ABOUT THIS TASK — Start with the line that holds "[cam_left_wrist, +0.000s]". Please copy it and each remaining line below exactly, leaving pictures out.

PROVIDED DATA —
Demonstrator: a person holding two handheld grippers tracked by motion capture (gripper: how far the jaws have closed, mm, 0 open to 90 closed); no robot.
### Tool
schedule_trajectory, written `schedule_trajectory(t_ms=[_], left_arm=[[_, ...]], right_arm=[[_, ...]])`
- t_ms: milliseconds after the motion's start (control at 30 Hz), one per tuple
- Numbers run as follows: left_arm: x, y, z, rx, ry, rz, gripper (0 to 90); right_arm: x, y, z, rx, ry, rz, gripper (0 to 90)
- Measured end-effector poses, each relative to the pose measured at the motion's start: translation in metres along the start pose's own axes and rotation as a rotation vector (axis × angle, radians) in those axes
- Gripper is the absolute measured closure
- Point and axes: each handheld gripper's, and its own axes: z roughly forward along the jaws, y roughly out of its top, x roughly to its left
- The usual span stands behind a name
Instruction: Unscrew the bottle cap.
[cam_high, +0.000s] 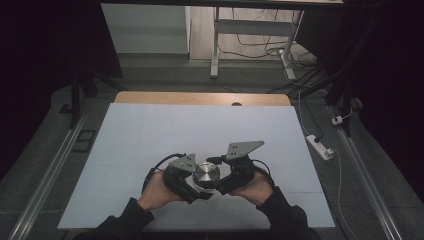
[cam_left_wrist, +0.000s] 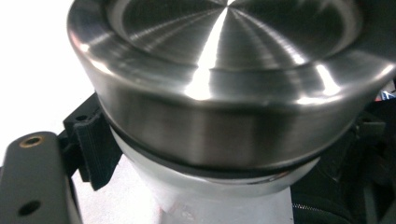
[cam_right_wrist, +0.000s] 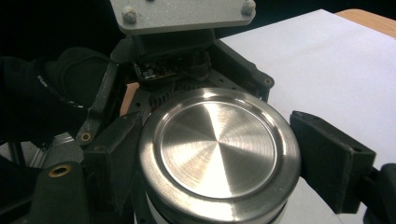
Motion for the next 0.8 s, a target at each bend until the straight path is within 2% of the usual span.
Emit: schedule_trajectory(t_ms=[167,433,533,567,667,700,733,800], left_arm=[[-0.0002,-0.001,-0.0009,-0.005,-0.032,0.033,15.1],[-0.0018,-0.0014,0.0005,0.004,-0.09,0.074,15.1],[-0.0017,-0.0013,0.0026,0.012,-0.07,0.068,15.1],[-0.0018,-0.0015,0.0032,0.014,-0.057,0.055,15.1],[-0.0007,-0.0018,0.0045,0.02,0.01,0.025,15.1],[-0.0001,-0.0019,0.0049,0.02,0.035,0.008,15.1],[0.0008,-0.0021,0.0052,0.02,0.058,-0.004,15.1],[0.0014,-0.0021,0.0053,0.016,0.101,-0.036,15.1]], right_arm=[[0.0009,0.0004,-0.0005,0.008,0.027,-0.027,19.8],[0.001,-0.0007,-0.0017,0.019,0.109,-0.071,19.8],[-0.0003,-0.0024,-0.0014,0.031,0.114,-0.08,19.4],[-0.0003,-0.0029,-0.001,0.036,0.103,-0.082,19.1],[0.0,-0.0012,-0.0002,0.046,0.021,-0.053,7.4],[0.0008,0.0019,-0.0016,0.036,-0.047,-0.019,6.4],[0.0008,0.0019,-0.0016,0.036,-0.047,-0.019,6.4],[0.0027,0.0043,-0.0022,0.025,-0.117,0.004,6.3]])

RESPONSE BELOW —
[cam_left_wrist, +0.000s] 
[cam_right_wrist, +0.000s] 
Motion for the next 0.8 s, a target at each bend until the straight path is within 2% of the usual span.
Emit: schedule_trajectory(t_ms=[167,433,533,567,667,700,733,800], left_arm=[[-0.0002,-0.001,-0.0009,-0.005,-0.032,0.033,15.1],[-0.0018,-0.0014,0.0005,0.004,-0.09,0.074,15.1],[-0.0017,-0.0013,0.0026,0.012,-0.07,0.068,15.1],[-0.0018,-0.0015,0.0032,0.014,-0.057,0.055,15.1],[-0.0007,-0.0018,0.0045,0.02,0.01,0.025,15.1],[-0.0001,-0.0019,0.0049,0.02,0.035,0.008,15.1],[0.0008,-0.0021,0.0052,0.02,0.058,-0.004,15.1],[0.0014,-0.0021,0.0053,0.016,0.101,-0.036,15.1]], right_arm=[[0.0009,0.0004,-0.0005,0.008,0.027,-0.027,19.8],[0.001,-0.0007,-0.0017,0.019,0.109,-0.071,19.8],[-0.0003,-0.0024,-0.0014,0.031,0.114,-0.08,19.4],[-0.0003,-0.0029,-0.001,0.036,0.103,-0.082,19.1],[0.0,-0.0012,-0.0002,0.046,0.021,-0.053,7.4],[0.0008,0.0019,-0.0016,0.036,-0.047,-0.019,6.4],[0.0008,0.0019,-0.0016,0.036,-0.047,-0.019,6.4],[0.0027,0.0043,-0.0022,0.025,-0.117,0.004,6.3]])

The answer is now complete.